## Exercise objective
Your task is to count the lines of the records that contain "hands". Answer with the number and nothing else.

-- Opening Marker --

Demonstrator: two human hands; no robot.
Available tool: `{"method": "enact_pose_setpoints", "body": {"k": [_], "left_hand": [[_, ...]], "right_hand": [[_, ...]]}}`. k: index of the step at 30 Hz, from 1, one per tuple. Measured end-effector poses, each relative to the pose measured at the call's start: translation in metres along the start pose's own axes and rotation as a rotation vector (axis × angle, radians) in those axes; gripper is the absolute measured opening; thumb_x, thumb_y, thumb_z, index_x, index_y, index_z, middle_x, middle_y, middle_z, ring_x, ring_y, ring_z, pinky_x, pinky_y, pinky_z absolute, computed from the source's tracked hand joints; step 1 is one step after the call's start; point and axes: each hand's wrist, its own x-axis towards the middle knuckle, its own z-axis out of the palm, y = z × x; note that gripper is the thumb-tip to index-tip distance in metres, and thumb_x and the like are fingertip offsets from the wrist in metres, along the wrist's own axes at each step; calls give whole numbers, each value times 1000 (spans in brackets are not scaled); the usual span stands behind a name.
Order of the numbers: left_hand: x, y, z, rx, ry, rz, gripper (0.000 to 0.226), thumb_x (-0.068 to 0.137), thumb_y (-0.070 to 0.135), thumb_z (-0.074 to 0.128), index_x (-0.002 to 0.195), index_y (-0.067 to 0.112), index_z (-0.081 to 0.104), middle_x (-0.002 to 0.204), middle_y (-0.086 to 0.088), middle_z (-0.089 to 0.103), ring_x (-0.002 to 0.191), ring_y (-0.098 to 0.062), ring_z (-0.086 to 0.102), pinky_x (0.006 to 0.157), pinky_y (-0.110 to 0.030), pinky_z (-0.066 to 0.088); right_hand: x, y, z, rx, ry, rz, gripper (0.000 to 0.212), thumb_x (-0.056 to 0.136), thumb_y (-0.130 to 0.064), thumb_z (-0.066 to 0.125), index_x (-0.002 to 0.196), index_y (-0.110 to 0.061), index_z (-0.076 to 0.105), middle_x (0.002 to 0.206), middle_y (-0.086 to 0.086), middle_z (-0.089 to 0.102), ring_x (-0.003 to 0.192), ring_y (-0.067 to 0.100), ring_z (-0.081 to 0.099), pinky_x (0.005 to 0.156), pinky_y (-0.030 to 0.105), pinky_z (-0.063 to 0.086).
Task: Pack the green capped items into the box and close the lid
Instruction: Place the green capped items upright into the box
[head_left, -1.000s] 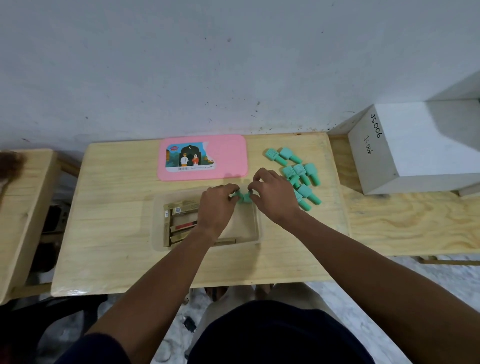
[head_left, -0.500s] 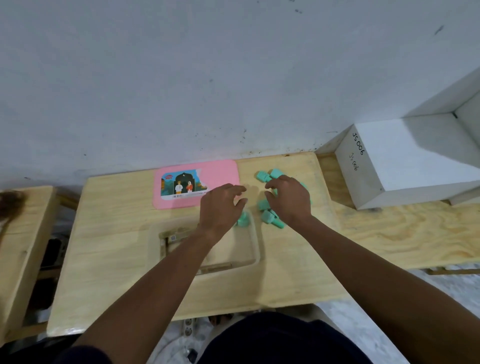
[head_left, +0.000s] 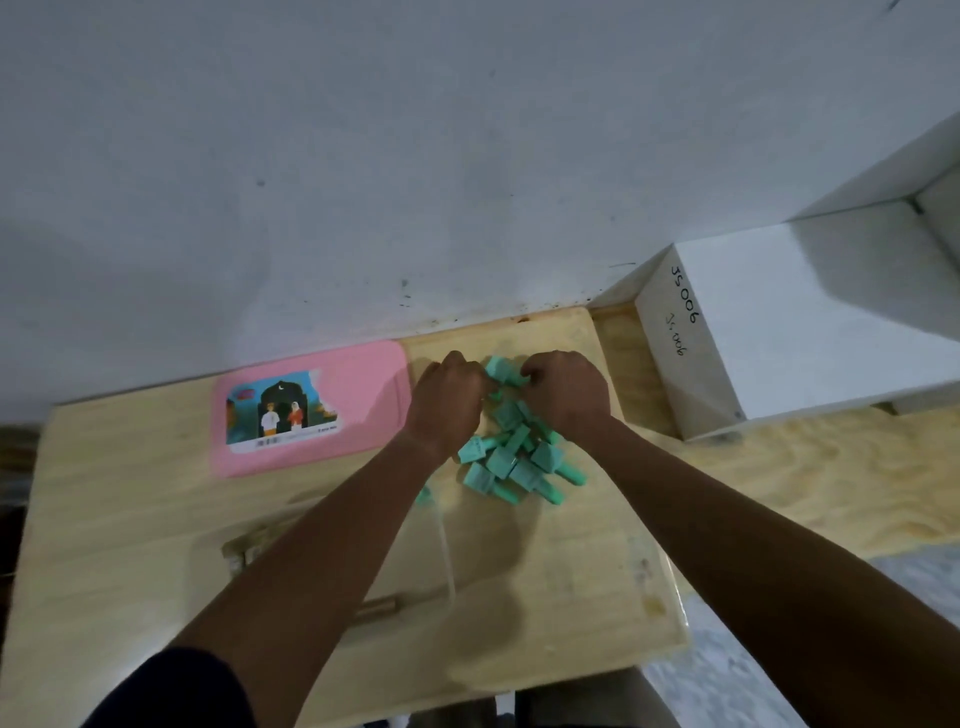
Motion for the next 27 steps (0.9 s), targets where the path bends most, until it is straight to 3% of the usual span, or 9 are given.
{"method": "enact_pose_setpoints", "body": {"k": [6,11,14,17,20,22,24,27], "left_hand": [[15,1,4,152,-12,153,29,78,1,61,95,22,73,92,4,69,97,-23,51,79,-36,39],[15,-10,8,139,52,248,39,76,-5,60,107,17,70,97,-2,72,99,-26,57,82,-37,44],[5,-18,-4,-178,177,117,38,84,-1,62,117,16,65,101,-7,73,95,-26,63,83,-37,49],[-14,-23,-29,-677,282,-118,38,92,8,60,126,23,58,98,-2,72,92,-11,66,85,-24,52],[-36,-34,-56,-1026,301,-281,34,88,-3,63,118,15,66,94,-7,73,87,-5,69,82,-20,54],[-55,-43,-70,-1138,281,-335,26,85,-5,67,109,6,69,81,-8,72,73,1,66,71,-15,51],[-75,-53,-80,-1177,291,-346,20,81,-1,74,100,5,70,66,2,71,62,1,62,64,-14,47],[-106,-63,-88,-1190,295,-353,17,78,3,78,93,5,70,59,8,70,59,-3,63,60,-16,50]], "right_hand": [[15,-1,4,-23,-62,55,19,76,-27,66,93,-27,75,84,0,72,79,23,68,67,33,57],[20,-4,6,-2,-83,69,26,74,-25,67,100,-27,74,88,3,72,81,27,69,69,34,58],[14,-6,1,143,-30,56,30,77,-22,65,105,-26,73,90,5,75,84,28,69,73,34,57],[1,-10,-9,336,33,91,17,80,-23,66,94,-24,76,82,1,76,83,23,70,78,34,56],[-17,-18,-21,572,65,125,13,83,-20,64,88,-21,76,74,1,75,72,17,72,74,37,59],[-33,-26,-29,750,30,116,13,88,-12,61,88,-15,74,81,12,75,66,18,70,72,37,59],[-51,-38,-36,885,-22,72,15,94,-8,59,92,-9,73,88,21,72,67,19,67,70,31,59],[-78,-55,-37,910,-84,6,17,98,-8,57,102,-1,71,90,19,69,69,17,68,68,23,60]]}}
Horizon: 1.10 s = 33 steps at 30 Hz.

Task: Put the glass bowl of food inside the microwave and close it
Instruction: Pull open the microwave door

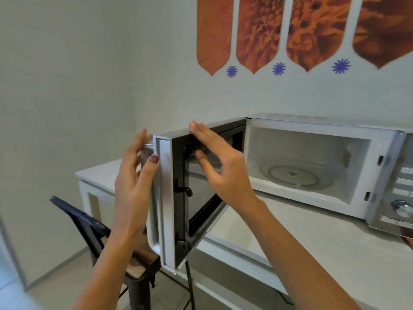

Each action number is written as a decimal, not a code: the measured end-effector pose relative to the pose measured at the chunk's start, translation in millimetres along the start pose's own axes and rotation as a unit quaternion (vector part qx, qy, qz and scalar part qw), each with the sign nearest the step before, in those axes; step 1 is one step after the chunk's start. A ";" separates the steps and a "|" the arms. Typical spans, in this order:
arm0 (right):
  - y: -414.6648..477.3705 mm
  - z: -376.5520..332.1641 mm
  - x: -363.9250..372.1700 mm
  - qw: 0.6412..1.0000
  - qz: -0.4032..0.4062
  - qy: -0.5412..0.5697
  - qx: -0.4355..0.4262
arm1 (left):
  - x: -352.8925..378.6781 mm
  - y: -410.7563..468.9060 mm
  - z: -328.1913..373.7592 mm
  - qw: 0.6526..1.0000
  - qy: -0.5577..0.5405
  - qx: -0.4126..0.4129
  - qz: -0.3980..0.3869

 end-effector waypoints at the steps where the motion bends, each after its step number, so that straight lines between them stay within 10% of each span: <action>1: -0.4 1.4 6.8 1.000 -0.002 -0.003 0.001 | -3.3 2.3 3.8 1.000 0.014 0.020 0.005; 33: -8.8 12.0 13.3 0.995 0.089 -0.042 -0.023 | 8.0 -4.5 51.6 0.938 0.210 0.260 0.092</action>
Point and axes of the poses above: each hand's wrist, its own y-axis towards the middle knuckle, its own x-axis out of the palm, z = x × y, the point moved 9 cm from there along y, towards the middle knuckle, and after that the axes turned 10 degrees about z, right-handed, at the moved point
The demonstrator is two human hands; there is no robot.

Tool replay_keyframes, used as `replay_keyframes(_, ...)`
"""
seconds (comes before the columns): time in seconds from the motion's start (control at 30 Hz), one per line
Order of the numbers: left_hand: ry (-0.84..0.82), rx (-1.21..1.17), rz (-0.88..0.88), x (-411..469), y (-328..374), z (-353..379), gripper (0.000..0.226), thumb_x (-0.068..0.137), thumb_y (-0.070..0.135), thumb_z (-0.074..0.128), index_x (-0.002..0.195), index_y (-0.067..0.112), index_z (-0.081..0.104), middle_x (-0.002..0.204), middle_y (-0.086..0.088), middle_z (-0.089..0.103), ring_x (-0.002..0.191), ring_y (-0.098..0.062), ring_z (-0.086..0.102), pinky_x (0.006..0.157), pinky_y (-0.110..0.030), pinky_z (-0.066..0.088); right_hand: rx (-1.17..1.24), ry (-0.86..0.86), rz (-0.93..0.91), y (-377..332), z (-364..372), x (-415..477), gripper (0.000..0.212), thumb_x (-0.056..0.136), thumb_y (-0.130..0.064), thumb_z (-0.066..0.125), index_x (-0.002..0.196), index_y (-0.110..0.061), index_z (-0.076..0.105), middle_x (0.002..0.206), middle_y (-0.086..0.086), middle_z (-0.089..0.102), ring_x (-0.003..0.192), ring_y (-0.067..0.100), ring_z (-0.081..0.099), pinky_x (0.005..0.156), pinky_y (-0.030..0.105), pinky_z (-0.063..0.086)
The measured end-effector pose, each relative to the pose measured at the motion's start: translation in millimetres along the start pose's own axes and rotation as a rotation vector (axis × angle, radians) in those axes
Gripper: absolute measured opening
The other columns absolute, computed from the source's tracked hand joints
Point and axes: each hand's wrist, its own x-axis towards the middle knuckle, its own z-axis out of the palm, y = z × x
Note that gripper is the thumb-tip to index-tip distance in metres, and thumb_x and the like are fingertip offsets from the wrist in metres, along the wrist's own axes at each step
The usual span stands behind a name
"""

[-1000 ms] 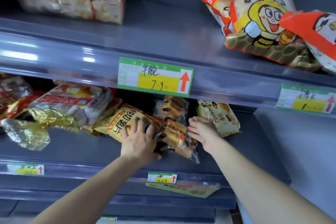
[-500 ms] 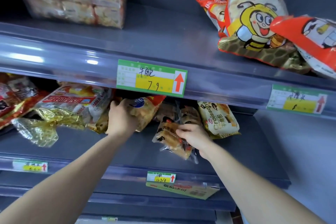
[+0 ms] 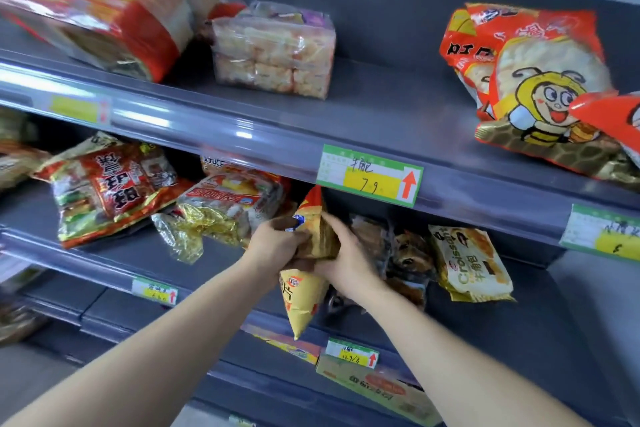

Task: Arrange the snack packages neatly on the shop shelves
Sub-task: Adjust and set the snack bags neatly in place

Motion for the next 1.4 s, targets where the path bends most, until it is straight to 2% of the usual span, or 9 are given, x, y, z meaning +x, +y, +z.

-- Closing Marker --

## Exercise answer
2